Behavioral biology of marine mammal deterrents: A review and prospectus

Citation
Schakner ZA, Blumstein DT (2013) Behavioral biology of marine mammal deterrents: A review and prospectus. Biological Conservation 167:380–389. https://doi.org/10.1016/j.biocon.2013.08.024
Abstract

Marine mammal depredation of fisheries is a concern from a scientific, management, and conservation perspective. This conflict has prompted the development of non-lethal deterrents, a management technique that uses aversive stimuli to elicit avoidance. Animals are expected to be sensitive to cues of danger to avoid sources of mortality. Deterrents capitalize on behavioral mechanisms such as threat detection, assessment and learning.

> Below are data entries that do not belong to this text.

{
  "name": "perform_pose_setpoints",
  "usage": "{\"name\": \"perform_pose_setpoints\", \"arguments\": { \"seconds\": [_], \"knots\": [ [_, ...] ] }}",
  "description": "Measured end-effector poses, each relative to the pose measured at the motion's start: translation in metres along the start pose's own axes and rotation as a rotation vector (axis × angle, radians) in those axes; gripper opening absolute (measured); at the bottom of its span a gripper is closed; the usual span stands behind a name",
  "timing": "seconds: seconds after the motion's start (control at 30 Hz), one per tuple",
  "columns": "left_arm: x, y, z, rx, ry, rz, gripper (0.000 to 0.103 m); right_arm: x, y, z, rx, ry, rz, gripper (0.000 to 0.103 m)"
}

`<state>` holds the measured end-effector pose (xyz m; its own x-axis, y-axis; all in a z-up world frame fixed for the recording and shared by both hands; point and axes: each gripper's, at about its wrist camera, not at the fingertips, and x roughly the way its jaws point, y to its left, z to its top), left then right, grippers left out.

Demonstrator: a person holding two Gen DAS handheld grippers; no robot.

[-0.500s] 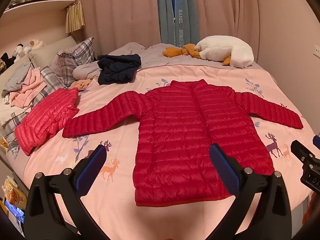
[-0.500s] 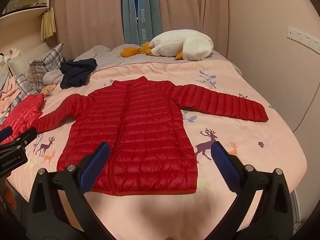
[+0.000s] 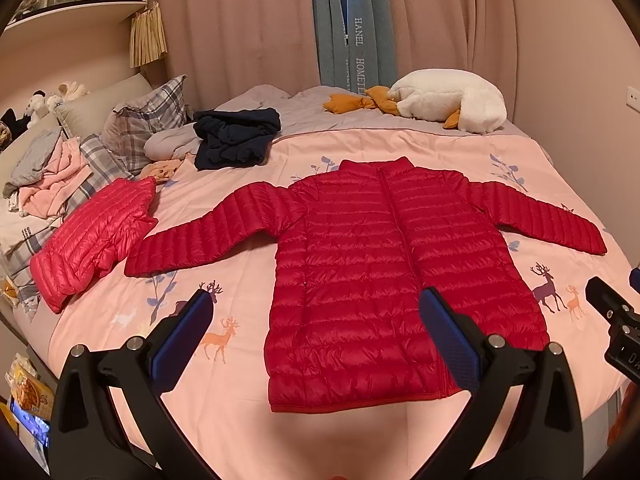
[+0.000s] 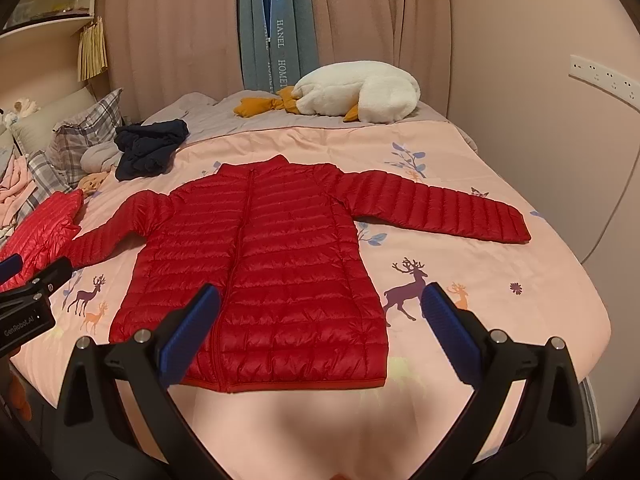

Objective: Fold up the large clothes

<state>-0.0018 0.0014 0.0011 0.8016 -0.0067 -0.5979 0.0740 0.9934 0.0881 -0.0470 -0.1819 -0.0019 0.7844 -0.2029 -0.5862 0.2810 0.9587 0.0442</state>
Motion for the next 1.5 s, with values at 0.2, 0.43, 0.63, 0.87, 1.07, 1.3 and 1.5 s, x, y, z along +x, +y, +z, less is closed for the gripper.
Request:
{"name": "perform_pose_setpoints", "arguments": {
  "seconds": [0.2,0.43,0.63,0.87,1.07,1.3,1.5],
  "knots": [
    [0.0003,-0.0008,-0.0005,0.002,-0.010,0.006,0.102,-0.0008,-0.0015,0.0002,0.001,-0.004,-0.003,0.101],
    [0.0006,-0.0004,-0.0014,0.000,-0.007,0.005,0.102,-0.0009,-0.0017,-0.0001,0.000,-0.005,-0.002,0.101],
    [0.0003,-0.0007,-0.0026,-0.001,-0.012,0.004,0.102,-0.0026,-0.0010,-0.0006,-0.002,-0.005,-0.003,0.101],
    [0.0005,-0.0012,-0.0031,0.003,-0.004,0.005,0.102,-0.0029,-0.0020,0.0004,-0.001,-0.008,-0.003,0.101],
    [0.0003,-0.0013,-0.0025,0.002,-0.009,0.006,0.102,-0.0035,-0.0014,-0.0006,-0.001,-0.008,-0.005,0.101],
    [0.0010,-0.0032,-0.0042,0.002,-0.020,0.003,0.102,-0.0031,-0.0020,-0.0006,-0.003,-0.007,-0.004,0.101],
    [0.0092,-0.0036,-0.0074,-0.008,-0.026,-0.033,0.102,-0.0027,-0.0030,-0.0010,0.008,-0.006,0.009,0.101]
  ]
}}
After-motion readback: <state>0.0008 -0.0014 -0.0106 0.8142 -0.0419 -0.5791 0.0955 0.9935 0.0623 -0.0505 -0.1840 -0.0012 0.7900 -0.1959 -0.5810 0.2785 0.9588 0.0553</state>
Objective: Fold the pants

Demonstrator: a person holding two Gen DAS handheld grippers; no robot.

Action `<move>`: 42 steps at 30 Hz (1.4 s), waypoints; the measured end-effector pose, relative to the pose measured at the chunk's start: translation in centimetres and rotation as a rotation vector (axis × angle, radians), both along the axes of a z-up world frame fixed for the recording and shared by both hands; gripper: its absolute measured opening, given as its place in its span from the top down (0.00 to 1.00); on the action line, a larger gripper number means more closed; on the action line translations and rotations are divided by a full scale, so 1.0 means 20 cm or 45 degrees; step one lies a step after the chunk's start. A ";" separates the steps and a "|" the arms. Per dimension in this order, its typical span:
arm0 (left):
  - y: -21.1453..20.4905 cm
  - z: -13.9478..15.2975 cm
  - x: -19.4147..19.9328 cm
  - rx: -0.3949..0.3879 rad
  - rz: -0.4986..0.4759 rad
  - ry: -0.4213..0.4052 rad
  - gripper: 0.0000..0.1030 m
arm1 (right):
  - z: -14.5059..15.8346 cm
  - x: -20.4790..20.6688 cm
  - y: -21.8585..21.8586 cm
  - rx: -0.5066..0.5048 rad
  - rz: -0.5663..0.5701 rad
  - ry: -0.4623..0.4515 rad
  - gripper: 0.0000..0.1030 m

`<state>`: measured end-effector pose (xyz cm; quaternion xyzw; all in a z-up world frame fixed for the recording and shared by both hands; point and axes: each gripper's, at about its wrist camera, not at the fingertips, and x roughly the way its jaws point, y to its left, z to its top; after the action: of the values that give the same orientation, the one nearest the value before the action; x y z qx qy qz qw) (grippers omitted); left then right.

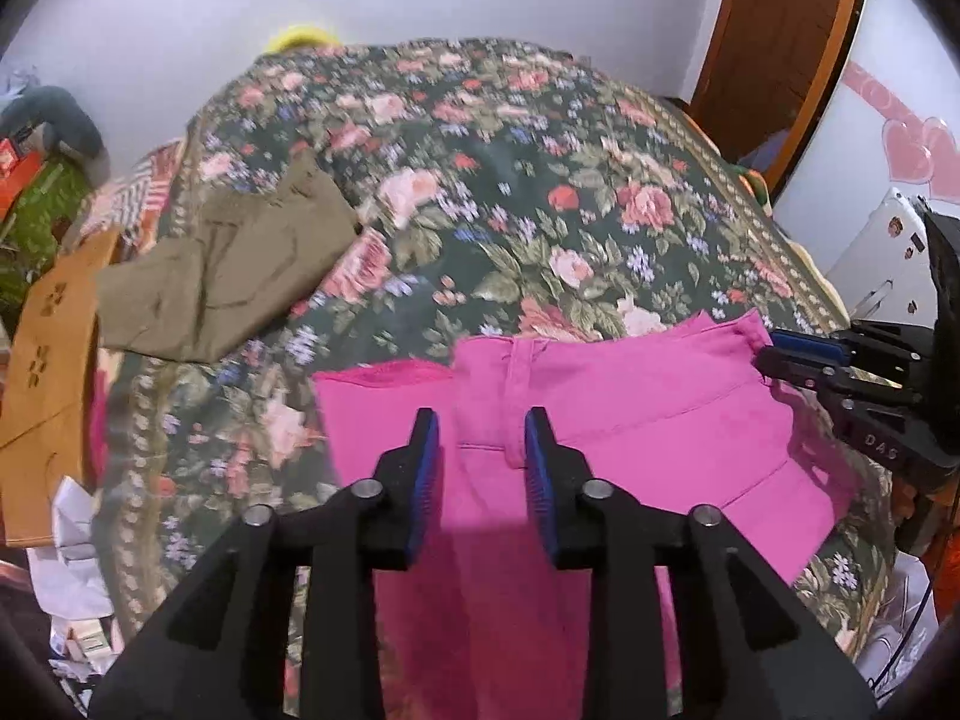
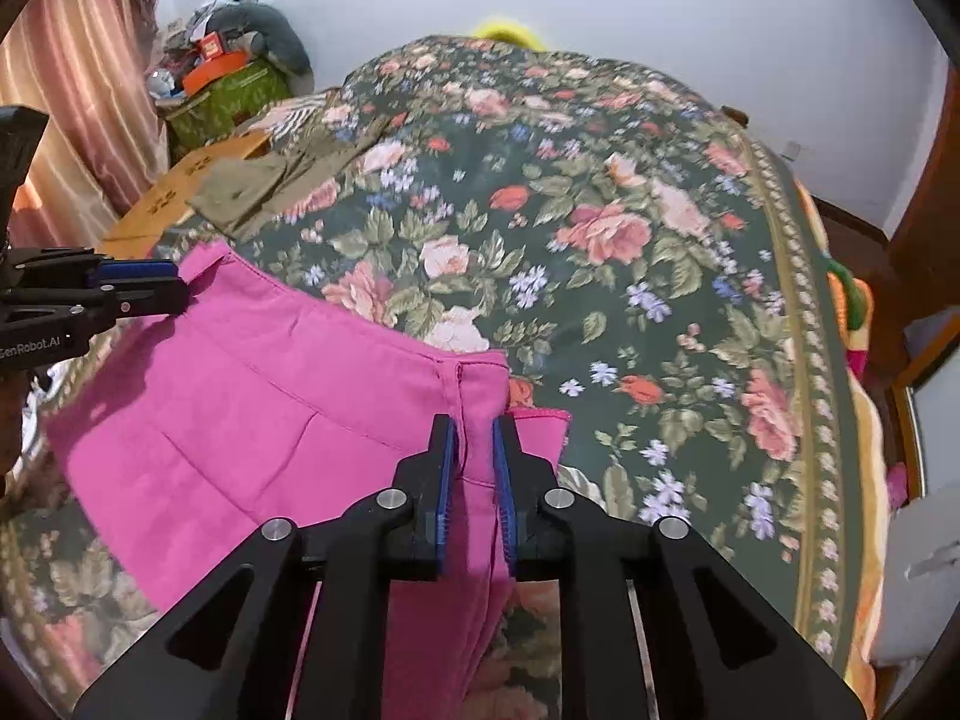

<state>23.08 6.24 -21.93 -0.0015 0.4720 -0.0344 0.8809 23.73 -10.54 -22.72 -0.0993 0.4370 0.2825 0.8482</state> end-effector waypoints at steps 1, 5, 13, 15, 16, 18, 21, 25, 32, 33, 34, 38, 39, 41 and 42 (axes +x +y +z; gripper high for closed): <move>0.01 0.03 -0.02 0.001 0.004 -0.008 0.69 | 0.02 -0.01 -0.01 0.009 -0.009 -0.005 0.86; 0.07 0.10 -0.08 0.009 0.038 -0.020 0.64 | 0.10 -0.06 -0.06 0.035 -0.046 -0.006 0.62; 0.16 0.01 -0.20 -0.059 0.109 0.056 0.35 | 0.06 -0.15 -0.15 0.075 -0.104 0.073 0.53; 0.14 -0.05 -0.22 -0.082 0.103 0.101 0.35 | 0.00 -0.17 -0.16 0.078 -0.118 0.121 0.53; 0.14 -0.08 -0.22 -0.094 0.104 0.123 0.35 | -0.02 -0.18 -0.17 0.082 -0.122 0.144 0.53; 0.13 -0.12 -0.23 -0.126 0.105 0.152 0.35 | -0.07 -0.18 -0.18 0.095 -0.129 0.194 0.53; 0.12 -0.16 -0.23 -0.181 0.127 0.164 0.35 | -0.12 -0.18 -0.20 0.143 -0.155 0.234 0.53; 0.12 -0.19 -0.19 -0.257 0.129 0.184 0.40 | -0.14 -0.15 -0.21 0.217 -0.163 0.264 0.51; 0.09 -0.18 -0.15 -0.292 0.087 0.178 0.69 | -0.16 -0.12 -0.13 0.217 -0.118 0.240 0.70; 0.08 -0.17 -0.15 -0.283 0.085 0.174 0.72 | -0.17 -0.11 -0.13 0.219 -0.116 0.242 0.72; 0.06 -0.17 -0.14 -0.272 0.092 0.169 0.74 | -0.17 -0.10 -0.13 0.221 -0.117 0.242 0.76; 0.01 -0.15 -0.12 -0.185 0.092 0.162 0.81 | -0.13 -0.12 -0.07 0.116 -0.066 0.174 0.89; -0.01 -0.14 -0.12 -0.156 0.089 0.158 0.82 | -0.11 -0.13 -0.06 0.087 -0.051 0.144 0.90; -0.02 -0.12 -0.13 -0.119 0.083 0.147 0.84 | -0.08 -0.13 -0.06 0.082 -0.047 0.117 0.92; -0.03 -0.11 -0.13 -0.107 0.080 0.136 0.84 | -0.07 -0.13 -0.06 0.084 -0.048 0.109 0.92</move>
<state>20.42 5.73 -24.07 -0.0552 0.5162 -0.0263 0.8543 21.05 -11.82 -24.19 -0.0508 0.4649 0.2847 0.8368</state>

A deterrent must create enough risk, or cost, that it overcomes the heightened foraging benefits of depredation. Theoretically, effective deterrence relies on altering the relative costs and benefits to the individual depredator by creating a perceived risk associated with human resources. Here we discuss the underlying behavioral basis of how deterrents generate avoidance. We review deterrents applied to marine mammals to mitigate conflict with fisheries and suggest that fear conditioning could be useful in this context. This is discussed in the context of some potential management concerns of application of non-lethal deterrents in the wild.